Dynamic System Instructions and Tool Exposure for Efficient Agentic LLMs
- URL: http://arxiv.org/abs/2602.17046v1
- Date: Mon, 01 Dec 2025 06:43:43 GMT
- Title: Dynamic System Instructions and Tool Exposure for Efficient Agentic LLMs
- Authors: Uria Franko,
- Abstract summary: Large Language Model (LLM) agents often run for many steps while re-ingesting long system instructions and large tool catalogs each turn.<n>We propose Instruction-Tool Retrieval (ITR), a RAG variant that retrieves, per step, only the minimal system-prompt fragments and the smallest necessary subset of tools.<n>ITR reduces per-step context tokens by 95%, improves correct tool routing by 32% relative, and cuts end-to-end episode cost by 70% versus a monolithic baseline.
- Score: 1.2691047660244335
- License: http://arxiv.org/licenses/nonexclusive-distrib/1.0/
- Abstract: Large Language Model (LLM) agents often run for many steps while re-ingesting long system instructions and large tool catalogs each turn.
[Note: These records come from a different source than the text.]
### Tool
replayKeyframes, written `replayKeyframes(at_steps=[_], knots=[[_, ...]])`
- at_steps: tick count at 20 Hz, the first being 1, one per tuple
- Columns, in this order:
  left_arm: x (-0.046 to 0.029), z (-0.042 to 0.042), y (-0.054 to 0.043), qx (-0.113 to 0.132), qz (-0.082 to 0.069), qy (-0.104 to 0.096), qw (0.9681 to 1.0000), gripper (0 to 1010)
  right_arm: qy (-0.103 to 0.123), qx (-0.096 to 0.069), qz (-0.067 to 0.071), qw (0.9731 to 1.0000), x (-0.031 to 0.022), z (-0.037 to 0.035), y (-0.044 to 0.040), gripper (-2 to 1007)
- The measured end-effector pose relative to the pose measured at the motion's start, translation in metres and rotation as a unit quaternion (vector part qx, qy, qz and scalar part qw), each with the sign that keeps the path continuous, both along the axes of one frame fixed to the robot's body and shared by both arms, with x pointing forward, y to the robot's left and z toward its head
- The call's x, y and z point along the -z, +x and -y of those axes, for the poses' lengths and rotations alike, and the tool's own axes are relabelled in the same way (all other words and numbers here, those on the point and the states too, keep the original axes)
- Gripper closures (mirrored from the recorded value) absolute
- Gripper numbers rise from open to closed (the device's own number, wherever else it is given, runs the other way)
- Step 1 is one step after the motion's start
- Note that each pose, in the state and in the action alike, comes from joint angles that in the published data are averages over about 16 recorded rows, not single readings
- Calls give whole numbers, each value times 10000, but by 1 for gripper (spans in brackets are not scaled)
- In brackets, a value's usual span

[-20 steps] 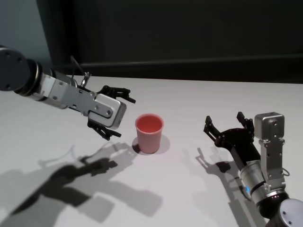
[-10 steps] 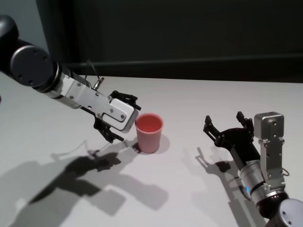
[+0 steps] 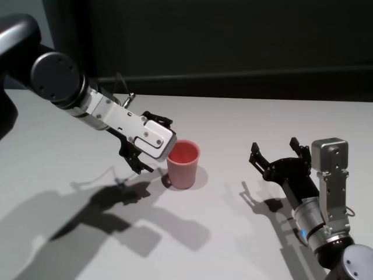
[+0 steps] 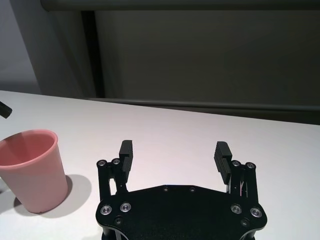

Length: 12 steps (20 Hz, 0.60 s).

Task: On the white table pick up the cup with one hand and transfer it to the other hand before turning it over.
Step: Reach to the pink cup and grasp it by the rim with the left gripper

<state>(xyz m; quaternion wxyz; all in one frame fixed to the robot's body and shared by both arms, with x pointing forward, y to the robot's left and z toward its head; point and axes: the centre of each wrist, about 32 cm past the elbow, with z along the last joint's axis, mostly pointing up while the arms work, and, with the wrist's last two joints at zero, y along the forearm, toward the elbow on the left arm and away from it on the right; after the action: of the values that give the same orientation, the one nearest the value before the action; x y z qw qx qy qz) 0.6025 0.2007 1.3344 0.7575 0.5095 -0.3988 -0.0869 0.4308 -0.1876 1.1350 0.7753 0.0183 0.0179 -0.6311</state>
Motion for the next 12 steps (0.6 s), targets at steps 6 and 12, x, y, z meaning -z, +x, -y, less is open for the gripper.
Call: replayKeyframes(at_steps=[6,12], knots=[[43,113,42,140,-45,177,9997,9,0,0,0,10000,0,0,0,3],[83,220,61,289,-79,298,9991,9,0,0,0,10000,0,0,0,3]])
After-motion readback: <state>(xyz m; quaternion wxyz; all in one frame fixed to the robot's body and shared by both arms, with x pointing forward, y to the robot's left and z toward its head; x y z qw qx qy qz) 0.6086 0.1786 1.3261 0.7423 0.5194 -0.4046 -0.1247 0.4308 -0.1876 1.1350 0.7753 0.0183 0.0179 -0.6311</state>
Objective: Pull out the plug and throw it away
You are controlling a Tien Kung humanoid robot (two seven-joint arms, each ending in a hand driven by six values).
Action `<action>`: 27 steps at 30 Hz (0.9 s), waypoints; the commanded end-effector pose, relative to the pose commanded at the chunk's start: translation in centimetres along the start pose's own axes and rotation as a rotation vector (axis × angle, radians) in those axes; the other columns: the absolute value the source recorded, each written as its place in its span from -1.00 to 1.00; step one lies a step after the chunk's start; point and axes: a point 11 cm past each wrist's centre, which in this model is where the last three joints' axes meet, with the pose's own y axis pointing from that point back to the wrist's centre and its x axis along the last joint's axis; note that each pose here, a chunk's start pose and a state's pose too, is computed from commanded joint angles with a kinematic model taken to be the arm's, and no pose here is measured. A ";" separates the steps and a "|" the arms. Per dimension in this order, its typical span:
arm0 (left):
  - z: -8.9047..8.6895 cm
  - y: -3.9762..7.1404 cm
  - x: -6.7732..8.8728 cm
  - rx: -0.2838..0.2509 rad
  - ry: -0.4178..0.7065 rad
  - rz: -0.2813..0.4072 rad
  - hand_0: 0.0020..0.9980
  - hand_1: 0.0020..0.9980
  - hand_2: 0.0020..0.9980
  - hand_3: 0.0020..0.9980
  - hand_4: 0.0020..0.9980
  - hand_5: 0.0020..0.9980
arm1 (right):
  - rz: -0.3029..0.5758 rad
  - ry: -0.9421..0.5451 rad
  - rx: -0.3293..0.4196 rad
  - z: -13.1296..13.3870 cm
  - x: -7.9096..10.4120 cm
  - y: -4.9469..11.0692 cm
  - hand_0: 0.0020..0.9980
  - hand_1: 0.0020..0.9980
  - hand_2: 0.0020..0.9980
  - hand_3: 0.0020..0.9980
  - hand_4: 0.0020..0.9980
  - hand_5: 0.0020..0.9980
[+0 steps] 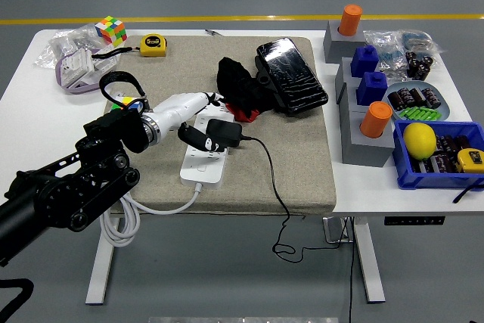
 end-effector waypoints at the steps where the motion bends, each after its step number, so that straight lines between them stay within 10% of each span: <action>1: 0.3 -0.2 -0.1 -0.003 -0.003 -0.003 0.48 0.62 0.69 0.71 1.00 -0.47 | 0.000 0.000 0.000 0.0 0.0 0.0 0.08 0.24 0.35 0.17 0.96 0.05; 16: 0.9 -1.6 -0.3 0.018 -0.048 -0.030 0.22 0.45 0.46 0.56 1.00 -0.47 | -0.001 0.001 -0.002 0.1 0.0 0.0 0.08 0.24 0.35 0.18 0.96 0.05; 17: 0.9 -1.6 -0.4 0.018 -0.046 -0.029 0.09 0.31 0.17 0.27 0.75 -0.80 | -0.001 0.001 -0.002 0.1 0.0 0.0 0.08 0.24 0.34 0.18 0.96 0.05; 27: 1.2 -1.9 -0.6 -0.013 -0.033 -0.027 -0.10 0.10 0.05 0.12 0.60 -1.00 | -0.001 0.002 0.000 0.0 0.0 0.0 0.08 0.24 0.35 0.18 0.96 0.05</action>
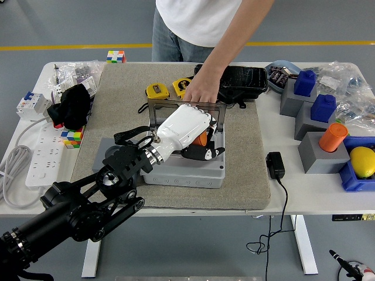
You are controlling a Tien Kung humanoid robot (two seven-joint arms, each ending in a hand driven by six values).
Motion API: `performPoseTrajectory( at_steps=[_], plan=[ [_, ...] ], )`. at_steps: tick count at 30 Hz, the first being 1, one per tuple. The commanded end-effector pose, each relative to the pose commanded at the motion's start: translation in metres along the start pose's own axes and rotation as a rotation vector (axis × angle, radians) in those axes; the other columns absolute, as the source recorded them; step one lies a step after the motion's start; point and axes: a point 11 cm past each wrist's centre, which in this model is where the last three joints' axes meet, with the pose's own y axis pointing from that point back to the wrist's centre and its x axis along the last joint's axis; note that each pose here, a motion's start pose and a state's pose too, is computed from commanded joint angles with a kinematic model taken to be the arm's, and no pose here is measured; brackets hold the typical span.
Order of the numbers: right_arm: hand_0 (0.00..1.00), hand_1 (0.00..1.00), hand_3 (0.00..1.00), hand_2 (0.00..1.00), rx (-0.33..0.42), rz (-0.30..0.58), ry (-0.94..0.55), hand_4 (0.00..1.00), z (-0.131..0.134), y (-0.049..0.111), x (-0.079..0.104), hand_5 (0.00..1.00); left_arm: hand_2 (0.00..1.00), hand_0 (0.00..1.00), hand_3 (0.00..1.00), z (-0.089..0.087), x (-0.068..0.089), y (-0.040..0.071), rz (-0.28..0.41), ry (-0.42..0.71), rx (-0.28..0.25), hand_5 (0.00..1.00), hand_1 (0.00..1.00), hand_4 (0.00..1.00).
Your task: Fetch the battery,place it into the box,close the lid of the box
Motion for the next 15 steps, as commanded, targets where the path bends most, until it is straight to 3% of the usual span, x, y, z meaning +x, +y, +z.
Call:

This increases cost, agent derailment probability, latency, and tool-selection errors. We propose Instruction-Tool Retrieval (ITR), a RAG variant that retrieves, per step, only the minimal system-prompt fragments and the smallest necessary subset of tools. ITR composes a dynamic runtime system prompt and exposes a narrowed toolset with confidence-gated fallbacks. Using a controlled benchmark with internally consistent numbers, ITR reduces per-step context tokens by 95%, improves correct tool routing by 32% relative, and cuts end-to-end episode cost by 70% versus a monolithic baseline. These savings enable agents to run 2-20x more loops within context limits. Savings compound with the number of agent steps, making ITR particularly valuable for long-running autonomous agents. We detail the method, evaluation protocol, ablations, and operational guidance for practical deployment.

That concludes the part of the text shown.